NTRK Fusions in 1113 Solid Tumors in a Single Institution
by
, and
Heejin Bang
1
,
Mi-Sook Lee
2,3,
Minjung Sung
2,
Juyoung Choi
2,
Sungbin An
2,3,
Seok-Hyung Kim
4,
Seung Eun Lee
1,* and
Yoon-La Choi
2,3,4,* 1
Department of Pathology, Konkuk University Medical Center, Konkuk University School of Medicine, Seoul 05030, Korea
2
Laboratory of Theranotics and Molecular Pathology, Samsung Medical Center, Sungkyunkwan University School of Medicine, Seoul 06351, Korea
3
Department of Health Sciences and Technology, SAIHST, Sungkyunkwan University, Seoul 06351, Korea
4
Department of Pathology and Translational Genomics, Samsung Medical Center, Sungkyunkwan University School of Medicine, Seoul 06351, Korea
*
Authors to whom correspondence should be addressed.

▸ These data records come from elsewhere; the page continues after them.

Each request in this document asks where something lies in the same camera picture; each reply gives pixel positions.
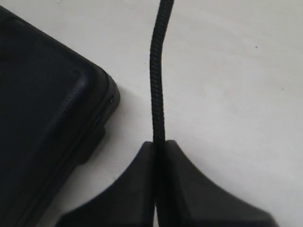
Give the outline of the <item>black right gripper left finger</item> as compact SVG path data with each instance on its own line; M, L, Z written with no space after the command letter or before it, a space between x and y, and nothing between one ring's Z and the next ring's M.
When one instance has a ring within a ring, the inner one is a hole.
M101 194L64 214L58 227L151 227L155 209L155 150L145 142L129 167Z

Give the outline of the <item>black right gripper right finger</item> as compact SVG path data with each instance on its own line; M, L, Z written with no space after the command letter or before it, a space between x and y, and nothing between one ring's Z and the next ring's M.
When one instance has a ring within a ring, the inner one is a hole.
M174 140L166 142L163 162L163 226L277 226L268 212L228 193L201 173Z

Diagnostics 2022, 12(6), 1450; https://doi.org/10.3390/diagnostics12061450
Submission received: 16 May 2022
/
Revised: 9 June 2022
/
Accepted: 9 June 2022
/
Published: 13 June 2022
(This article belongs to the Section Pathology and Molecular Diagnostics)
Simple Summary
Recently, there has been increasing interest in identifying NTRK fusions in various tumors, as they are therapeutically targetable driver mutations. In tumor types with low-frequency NTRK fusions, recent recommendations on NTRK testing recommend pan-Trk immunohistochemistry (IHC) as the initial screening test to validate pan-Trk expression cases with next- generation sequencing (NGS) assays. This retrospective study was conducted on 1113 solid tumor samples (510 non-small cell lung cancers, 503 colorectal cancers, and 100 inflammatory myofibroblastic tumors) to evaluate using pan-Trk IHC assay, and TRK expression cases were followed by validation with NGS. We investigated the accuracy of an IHC assay in detecting NTRK fusions and characterizing the clinicopathological and molecular features of NTRK-rearranged common tumors. Despite its rarity, this study confirms the importance of identifying potential target groups based on the pathological and immunohistochemical characteristics of NTRK fusion-driven solid tumors for effective targeted therapy.
Abstract
Most NTRK fusions occur at very low frequencies in various common cancers. Recent recommendations on NTRK testing recommend immunohistochemistry (IHC) as the initial test for tumor types with a low frequency of NTRK fusions. This study investigated the accuracy of an IHC assay to detect NTRK fusions and characterize the clinicopathological and molecular features of NTRK-rearranged tumors. This retrospective study was conducted on 1113 solid tumor samples known to harbor no oncogenic driver alterations, including 510 non-small cell lung cancers (NSCLC), 503 colorectal cancers (CRC), and 79 inflammatory myofibroblastic tumors (IMT). Additionally, 21 ALK expression-positive cases were included. TRK expression was evaluated using a pan-Trk IHC assay, and positive cases were validated using NGS. TRK expression was observed in three NSCLCs (0.6%), six CRCs (1.2%), and six IMTs (6%). NTRK fusions were finally detected in two NSCLCs (0.4%), six CRCs (1.2%), and one IMT (1%). In NSCLC and CRC, the majority of NTRK fusions were readily discernible due to diffuse moderate-to-strong cytoplasmic staining on pan-Trk IHC. In IMT, focal weak nuclear staining indicated the presence of NTRK fusion. Therefore, the utility of pan-Trk IHC should be assessed considering that the difference in performance depends on tumor type.